FDA Grants Green Light to GSK’s Ojjaara: A Game-Changer for Myelofibrosis Patients Battling Anemia!
In a monumental decision on Friday, the FDA gave the nod to GSK’s groundbreaking oral drug, momelotinib, now to be known as Ojjaara, for the treatment of myelofibrosis in adults suffering from anemia.
Myelofibrosis patients often grapple with anemia, a cruel side effect that forces them to halt their treatment and rely on transfusions. GSK’s Ojjaara is set to answer this critical medical need, bringing new hope and improved outcomes for these patients, as declared by Nina Mojas, GSK’s Senior Vice President for Oncology Global Product Strategy.

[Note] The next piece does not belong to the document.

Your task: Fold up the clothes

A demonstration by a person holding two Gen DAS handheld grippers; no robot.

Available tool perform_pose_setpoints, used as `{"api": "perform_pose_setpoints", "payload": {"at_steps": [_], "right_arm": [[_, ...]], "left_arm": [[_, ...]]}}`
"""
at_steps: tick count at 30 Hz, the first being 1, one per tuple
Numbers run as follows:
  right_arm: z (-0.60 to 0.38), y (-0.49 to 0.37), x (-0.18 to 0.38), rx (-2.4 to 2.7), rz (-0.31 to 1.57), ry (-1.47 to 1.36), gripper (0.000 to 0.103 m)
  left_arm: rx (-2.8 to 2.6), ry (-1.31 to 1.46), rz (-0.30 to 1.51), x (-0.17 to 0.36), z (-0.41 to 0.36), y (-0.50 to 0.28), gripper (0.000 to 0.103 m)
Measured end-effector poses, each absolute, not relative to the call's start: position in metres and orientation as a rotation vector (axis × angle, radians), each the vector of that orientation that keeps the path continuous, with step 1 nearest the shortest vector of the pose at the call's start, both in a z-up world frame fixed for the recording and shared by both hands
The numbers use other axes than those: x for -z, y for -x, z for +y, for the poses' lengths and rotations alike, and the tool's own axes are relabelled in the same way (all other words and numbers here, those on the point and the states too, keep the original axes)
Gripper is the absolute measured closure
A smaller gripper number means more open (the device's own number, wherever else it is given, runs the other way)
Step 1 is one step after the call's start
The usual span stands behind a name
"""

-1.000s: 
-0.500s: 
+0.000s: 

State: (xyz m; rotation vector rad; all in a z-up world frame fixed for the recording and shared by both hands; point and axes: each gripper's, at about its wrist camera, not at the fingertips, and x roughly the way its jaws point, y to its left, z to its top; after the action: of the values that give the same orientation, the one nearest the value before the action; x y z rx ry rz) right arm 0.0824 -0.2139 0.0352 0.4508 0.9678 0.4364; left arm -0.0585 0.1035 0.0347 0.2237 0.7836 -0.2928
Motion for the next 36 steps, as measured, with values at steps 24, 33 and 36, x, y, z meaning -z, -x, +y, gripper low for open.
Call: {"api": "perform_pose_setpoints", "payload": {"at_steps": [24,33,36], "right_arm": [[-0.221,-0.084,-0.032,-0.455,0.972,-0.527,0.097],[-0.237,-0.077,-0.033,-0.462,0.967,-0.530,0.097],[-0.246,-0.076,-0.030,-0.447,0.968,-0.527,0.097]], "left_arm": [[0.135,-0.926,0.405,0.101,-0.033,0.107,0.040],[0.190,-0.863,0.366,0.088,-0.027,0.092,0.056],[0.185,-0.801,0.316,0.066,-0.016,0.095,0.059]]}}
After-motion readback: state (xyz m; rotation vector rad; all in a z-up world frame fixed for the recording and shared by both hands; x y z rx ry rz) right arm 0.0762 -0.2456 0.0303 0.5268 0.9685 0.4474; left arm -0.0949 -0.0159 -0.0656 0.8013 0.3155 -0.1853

With this historic approval, Ojjaara has earned the distinction of being the first authorized treatment for both newly diagnosed and previously treated myelofibrosis patients with anemia. It not only targets the key symptoms of the condition but also promises a brighter future, according to GSK’s press release.

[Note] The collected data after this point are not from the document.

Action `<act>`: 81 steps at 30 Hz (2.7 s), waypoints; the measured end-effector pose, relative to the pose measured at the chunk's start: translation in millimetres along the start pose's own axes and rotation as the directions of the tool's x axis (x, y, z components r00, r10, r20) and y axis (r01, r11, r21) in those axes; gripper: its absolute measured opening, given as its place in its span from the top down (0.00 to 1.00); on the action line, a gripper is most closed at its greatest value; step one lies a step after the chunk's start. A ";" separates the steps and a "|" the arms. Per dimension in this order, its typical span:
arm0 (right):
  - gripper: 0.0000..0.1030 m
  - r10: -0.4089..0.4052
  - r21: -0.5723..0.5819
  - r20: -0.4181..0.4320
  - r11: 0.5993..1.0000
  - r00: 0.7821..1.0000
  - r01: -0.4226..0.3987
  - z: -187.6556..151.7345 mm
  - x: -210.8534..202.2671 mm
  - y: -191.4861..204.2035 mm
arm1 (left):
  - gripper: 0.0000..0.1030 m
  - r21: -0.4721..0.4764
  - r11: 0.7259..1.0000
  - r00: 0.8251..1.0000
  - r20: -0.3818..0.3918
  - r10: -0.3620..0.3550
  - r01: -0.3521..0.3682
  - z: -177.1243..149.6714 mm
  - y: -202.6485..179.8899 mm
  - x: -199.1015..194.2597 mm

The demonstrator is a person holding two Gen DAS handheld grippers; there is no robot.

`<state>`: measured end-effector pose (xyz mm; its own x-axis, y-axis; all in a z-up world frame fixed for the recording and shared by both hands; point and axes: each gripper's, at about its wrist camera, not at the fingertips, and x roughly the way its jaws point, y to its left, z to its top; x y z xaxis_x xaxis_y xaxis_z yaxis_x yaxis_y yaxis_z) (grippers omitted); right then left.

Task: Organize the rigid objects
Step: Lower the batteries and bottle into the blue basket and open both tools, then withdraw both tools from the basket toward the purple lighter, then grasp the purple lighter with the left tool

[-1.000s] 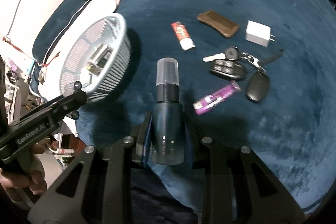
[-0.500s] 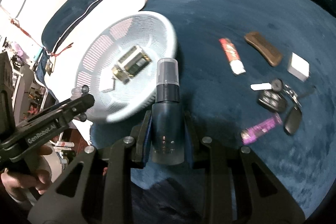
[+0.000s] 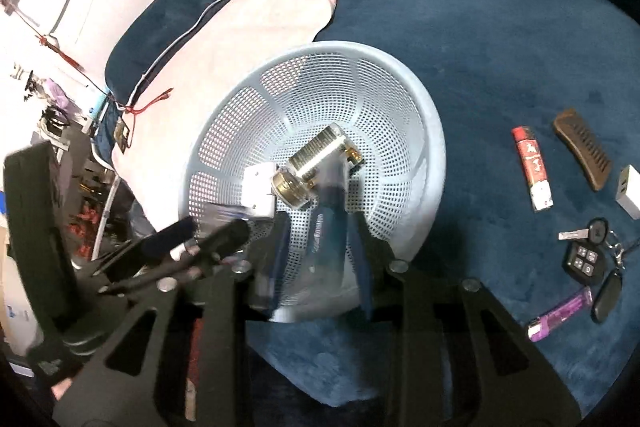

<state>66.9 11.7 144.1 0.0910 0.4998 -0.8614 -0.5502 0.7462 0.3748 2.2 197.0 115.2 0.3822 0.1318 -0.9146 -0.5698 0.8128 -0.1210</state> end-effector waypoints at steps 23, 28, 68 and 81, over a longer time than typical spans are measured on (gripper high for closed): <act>0.00 -0.106 0.102 0.033 0.989 0.994 0.102 -37.0 -53.4 -43.5 | 0.02 0.065 0.998 1.000 -0.015 0.001 0.000 -42.5 -38.7 -33.9; 0.00 -0.107 0.109 0.040 0.989 0.993 0.102 -46.8 -65.0 -51.2 | 0.02 0.084 0.996 1.000 -0.018 -0.009 0.010 -51.0 -54.8 -40.4; 0.01 -0.237 0.477 -0.008 0.853 0.971 0.212 -140.9 -120.9 -252.4 | 0.18 0.439 0.875 0.970 -0.211 -0.118 0.202 -116.5 -276.0 54.3; 0.12 -0.272 0.474 -0.037 0.842 0.962 0.257 -136.0 -107.3 -271.7 | 0.79 0.435 0.874 0.964 -0.233 -0.125 0.218 -117.3 -275.9 78.2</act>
<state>93.8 -304.5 88.0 0.2066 0.2613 -0.9429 -0.0461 0.9652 0.2573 104.0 -83.5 31.8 0.2703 -0.1066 -0.9568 -0.0981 0.9856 -0.1376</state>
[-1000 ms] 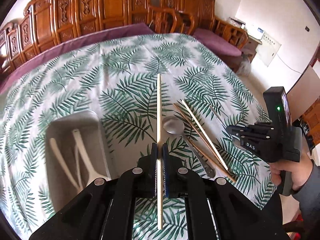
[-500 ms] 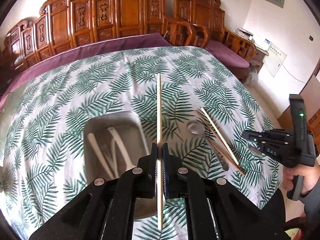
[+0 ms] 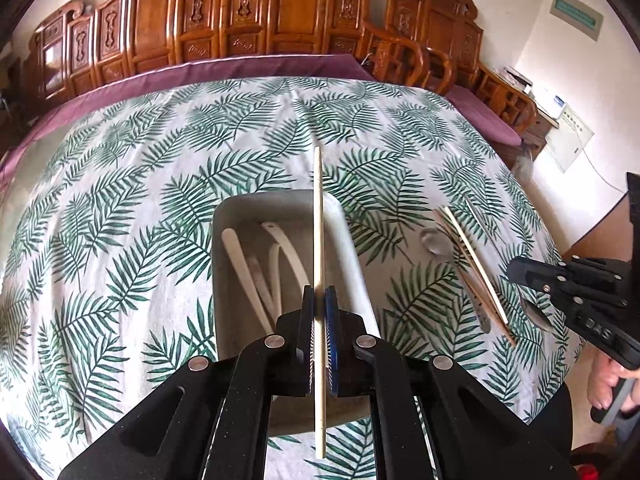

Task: Organize utensils
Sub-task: 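Carry the chopstick and metal spoon in both tools over the grey tray, then lower the chopstick and metal spoon into the tray and open both tools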

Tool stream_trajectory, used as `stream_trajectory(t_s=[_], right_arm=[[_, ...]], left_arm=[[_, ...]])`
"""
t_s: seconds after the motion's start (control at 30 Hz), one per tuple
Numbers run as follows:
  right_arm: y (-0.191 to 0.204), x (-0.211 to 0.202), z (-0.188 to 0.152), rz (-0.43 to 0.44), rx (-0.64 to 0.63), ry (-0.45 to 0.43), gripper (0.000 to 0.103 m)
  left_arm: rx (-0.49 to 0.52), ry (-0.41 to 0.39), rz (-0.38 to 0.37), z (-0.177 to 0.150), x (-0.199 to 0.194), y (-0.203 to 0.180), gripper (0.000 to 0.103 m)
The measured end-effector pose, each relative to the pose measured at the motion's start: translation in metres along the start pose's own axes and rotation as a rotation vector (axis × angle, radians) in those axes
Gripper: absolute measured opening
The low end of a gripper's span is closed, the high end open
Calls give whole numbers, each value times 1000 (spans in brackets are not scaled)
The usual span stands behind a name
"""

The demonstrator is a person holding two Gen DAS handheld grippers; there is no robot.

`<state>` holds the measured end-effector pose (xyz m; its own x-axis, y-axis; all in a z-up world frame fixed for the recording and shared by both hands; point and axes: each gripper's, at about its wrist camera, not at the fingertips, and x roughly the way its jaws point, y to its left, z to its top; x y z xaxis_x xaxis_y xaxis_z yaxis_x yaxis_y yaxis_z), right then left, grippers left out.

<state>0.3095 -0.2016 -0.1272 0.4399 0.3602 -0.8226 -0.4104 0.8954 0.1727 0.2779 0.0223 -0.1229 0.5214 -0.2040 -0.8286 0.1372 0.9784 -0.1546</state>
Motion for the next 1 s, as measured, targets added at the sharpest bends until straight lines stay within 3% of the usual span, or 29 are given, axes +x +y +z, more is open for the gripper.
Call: stream_trajectory(t_s=[0.43,1.0], right_arm=[[54,21,24,68,-50,9,3],[102,71,33,150,14,62,3]], left_arm=[[-37,-18,8,1,3,27,5],[-16,-93,68,-15,-50,56,5]])
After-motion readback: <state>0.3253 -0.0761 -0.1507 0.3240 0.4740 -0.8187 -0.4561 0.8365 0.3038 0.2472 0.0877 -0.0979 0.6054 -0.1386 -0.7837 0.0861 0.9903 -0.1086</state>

This victory follows a three-month delay in June 2023, during which the FDA took extra time to scrutinize additional data supporting the application. Importantly, momelotinib has not yet gained approval in any other market.

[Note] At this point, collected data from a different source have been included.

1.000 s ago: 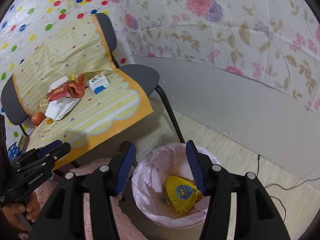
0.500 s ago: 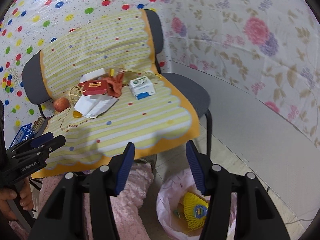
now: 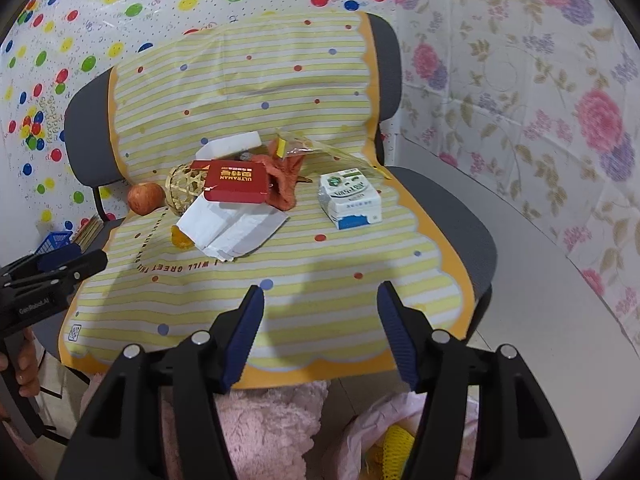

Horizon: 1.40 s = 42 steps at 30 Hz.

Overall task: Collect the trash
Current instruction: 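Move the right gripper back to the chair and grasp the clear snack bag, then grasp the white foam block with the left gripper while the right gripper lifts the snack bag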

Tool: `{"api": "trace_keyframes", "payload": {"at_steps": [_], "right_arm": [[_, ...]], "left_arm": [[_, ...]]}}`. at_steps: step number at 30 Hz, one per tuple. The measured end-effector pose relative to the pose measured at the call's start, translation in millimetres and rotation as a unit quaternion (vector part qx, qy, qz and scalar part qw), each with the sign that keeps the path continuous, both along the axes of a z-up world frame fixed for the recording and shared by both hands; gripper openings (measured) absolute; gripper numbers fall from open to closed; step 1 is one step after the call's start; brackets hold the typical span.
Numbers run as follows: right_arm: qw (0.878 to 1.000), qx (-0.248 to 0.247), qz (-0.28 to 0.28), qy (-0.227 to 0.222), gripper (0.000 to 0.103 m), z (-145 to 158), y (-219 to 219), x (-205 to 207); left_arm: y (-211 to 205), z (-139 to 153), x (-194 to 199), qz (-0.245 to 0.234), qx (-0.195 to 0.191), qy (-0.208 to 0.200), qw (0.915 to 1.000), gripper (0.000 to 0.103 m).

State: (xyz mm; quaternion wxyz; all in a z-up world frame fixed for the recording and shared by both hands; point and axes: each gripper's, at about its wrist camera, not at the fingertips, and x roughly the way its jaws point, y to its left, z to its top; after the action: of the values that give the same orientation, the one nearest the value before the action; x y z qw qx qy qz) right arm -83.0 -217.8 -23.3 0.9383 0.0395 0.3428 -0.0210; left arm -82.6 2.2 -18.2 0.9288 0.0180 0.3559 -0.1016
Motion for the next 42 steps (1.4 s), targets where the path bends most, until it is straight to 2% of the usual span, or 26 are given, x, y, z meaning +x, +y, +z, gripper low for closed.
{"api": "trace_keyframes", "payload": {"at_steps": [9,19,24,31,34,36,39,42], "right_arm": [[0.998,-0.053,0.022,-0.004,0.058,-4.7,10.4,77.3],[0.995,-0.093,0.045,-0.003,0.058,-21.9,-4.3,191.7],[0.985,-0.163,0.048,0.016,0.058,-38.9,-6.5,242.5],[0.975,-0.210,0.065,0.037,0.057,-52.0,-1.9,290.3],[0.971,-0.222,0.080,0.046,0.037,-55.1,0.4,301.7],[0.970,-0.222,0.083,0.045,0.013,-49.2,-2.1,303.2],[0.976,-0.210,0.061,-0.002,0.002,-21.5,-12.2,290.7],[0.981,-0.178,0.024,-0.071,0.002,19.2,-26.9,267.7]], "left_arm": [[3.4,-0.8,60.0,0.005,0.012,-0.007,0.9999,0.072],[-5.1,-4.9,141.9,0.007,0.014,-0.004,0.9999,0.072],[-1.2,-5.8,172.4,0.012,0.010,-0.007,0.9999,0.072],[-0.3,-4.3,189.2,0.009,0.008,-0.005,0.9999,0.072],[-0.2,-2.5,187.9,0.007,0.008,-0.005,0.9999,0.072],[0.0,0.3,187.4,0.006,0.007,-0.007,0.9999,0.072],[-2.8,5.8,185.5,0.000,0.007,-0.010,0.9999,0.072],[-14.4,10.2,184.7,-0.018,0.011,-0.011,0.9997,0.078]]}}
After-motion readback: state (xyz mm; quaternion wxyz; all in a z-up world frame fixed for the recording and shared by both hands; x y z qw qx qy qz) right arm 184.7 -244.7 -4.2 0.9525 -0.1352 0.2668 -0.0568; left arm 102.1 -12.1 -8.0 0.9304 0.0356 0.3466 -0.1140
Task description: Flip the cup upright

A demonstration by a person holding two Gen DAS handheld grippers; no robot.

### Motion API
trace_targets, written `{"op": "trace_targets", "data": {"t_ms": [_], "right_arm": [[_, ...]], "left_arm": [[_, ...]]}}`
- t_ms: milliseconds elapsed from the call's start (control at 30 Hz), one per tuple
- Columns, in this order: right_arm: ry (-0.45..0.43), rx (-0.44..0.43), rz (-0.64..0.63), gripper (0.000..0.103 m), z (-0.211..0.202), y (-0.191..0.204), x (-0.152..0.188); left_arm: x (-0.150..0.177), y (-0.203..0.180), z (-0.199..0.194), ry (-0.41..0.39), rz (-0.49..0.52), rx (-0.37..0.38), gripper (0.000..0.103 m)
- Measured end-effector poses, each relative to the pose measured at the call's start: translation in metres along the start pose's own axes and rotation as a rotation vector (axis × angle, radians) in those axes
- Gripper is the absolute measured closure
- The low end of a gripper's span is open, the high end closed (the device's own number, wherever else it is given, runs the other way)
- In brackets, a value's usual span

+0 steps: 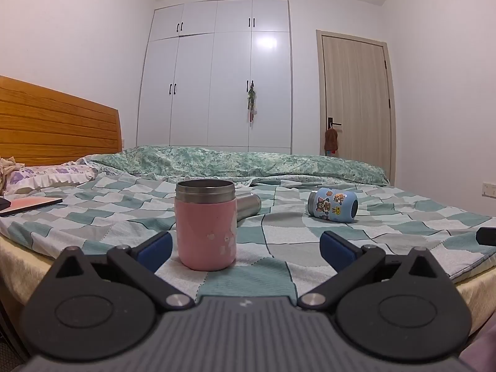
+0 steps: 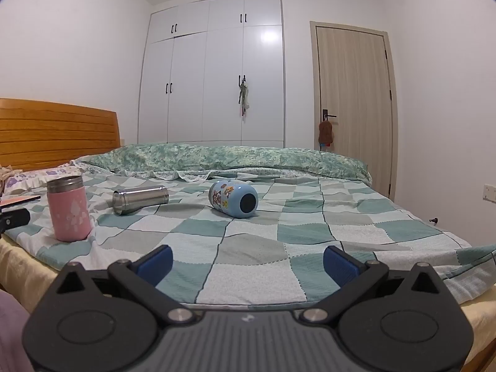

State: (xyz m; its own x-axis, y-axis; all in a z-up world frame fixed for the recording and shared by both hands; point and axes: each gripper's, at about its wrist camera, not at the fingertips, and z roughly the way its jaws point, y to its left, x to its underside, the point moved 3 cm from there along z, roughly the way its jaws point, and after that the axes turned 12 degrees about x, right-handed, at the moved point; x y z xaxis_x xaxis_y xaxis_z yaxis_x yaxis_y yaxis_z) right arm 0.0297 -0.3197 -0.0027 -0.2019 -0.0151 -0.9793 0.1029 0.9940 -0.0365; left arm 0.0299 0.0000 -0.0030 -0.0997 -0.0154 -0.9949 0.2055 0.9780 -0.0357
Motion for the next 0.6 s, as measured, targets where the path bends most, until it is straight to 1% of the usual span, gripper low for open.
{"op": "trace_targets", "data": {"t_ms": [600], "right_arm": [[-0.001, 0.0, 0.0, 0.0, -0.0007, -0.0001, -0.0004]], "left_arm": [[-0.0004, -0.0019, 0.0012, -0.009, 0.005, 0.009, 0.0]]}}
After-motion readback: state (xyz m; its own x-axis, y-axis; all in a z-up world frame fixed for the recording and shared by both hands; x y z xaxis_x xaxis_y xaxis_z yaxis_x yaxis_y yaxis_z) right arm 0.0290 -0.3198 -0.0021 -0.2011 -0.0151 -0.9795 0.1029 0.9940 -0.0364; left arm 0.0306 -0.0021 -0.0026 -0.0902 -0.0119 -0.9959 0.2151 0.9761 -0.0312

Ojjaara, an oral medication, boasts a unique mechanism of action, effectively inhibiting three vital signaling pathways: JAK1, JAK2, and the ACVR1 pathway. By taming JAK1 and JAK2, Ojjaara eases splenomegaly and enhances patients’ overall well-being. Its ACVR1 activity is equally impressive, as it reduces hepcidin levels—a key driver of anemia.
The journey of this remarkable molecule began with Sierra Oncology, later acquired by GSK for a whopping $1.9 billion in 2022.
Friday’s approval stems from the Phase III MOMENTUM trial, which revealed Ojjaara’s remarkable treatment responses, including relief from constitutional symptoms, improved spleen function, and reduced reliance on transfusions compared to the synthetic steroid danazol. GSK bolstered these findings with results from the adult subpopulation of the Phase III SIMPLIFY-1 study, pitting Ojjaara against ruxolitinib in JAK inhibitor-naïve patients.
Ojjaara’s label recommends a daily oral dose of 200 mg and covers adult patients with intermediate- or high-risk myelofibrosis, whether it’s primary or secondary. While the drug bears no boxed warning, it comes with precautions regarding thrombocytopenia, neutropenia, hepatotoxicity, cardiac events, and secondary malignancies, especially for current or former smokers.
This triumph for GSK follows another recent milestone in oncology. Just last month, the FDA expanded the label for Jemperli (dostarlimab-gxly) to include primary advanced or recurrent endometrial cancer, marking it as the first immuno-oncology asset and PD-1 inhibitor greenlit for frontline use in this indication.
This achievement puts Jemperli slightly ahead of Merck’s blockbuster Keytruda (pembrolizumab), which is approved for endometrial cancer but only in later-line settings.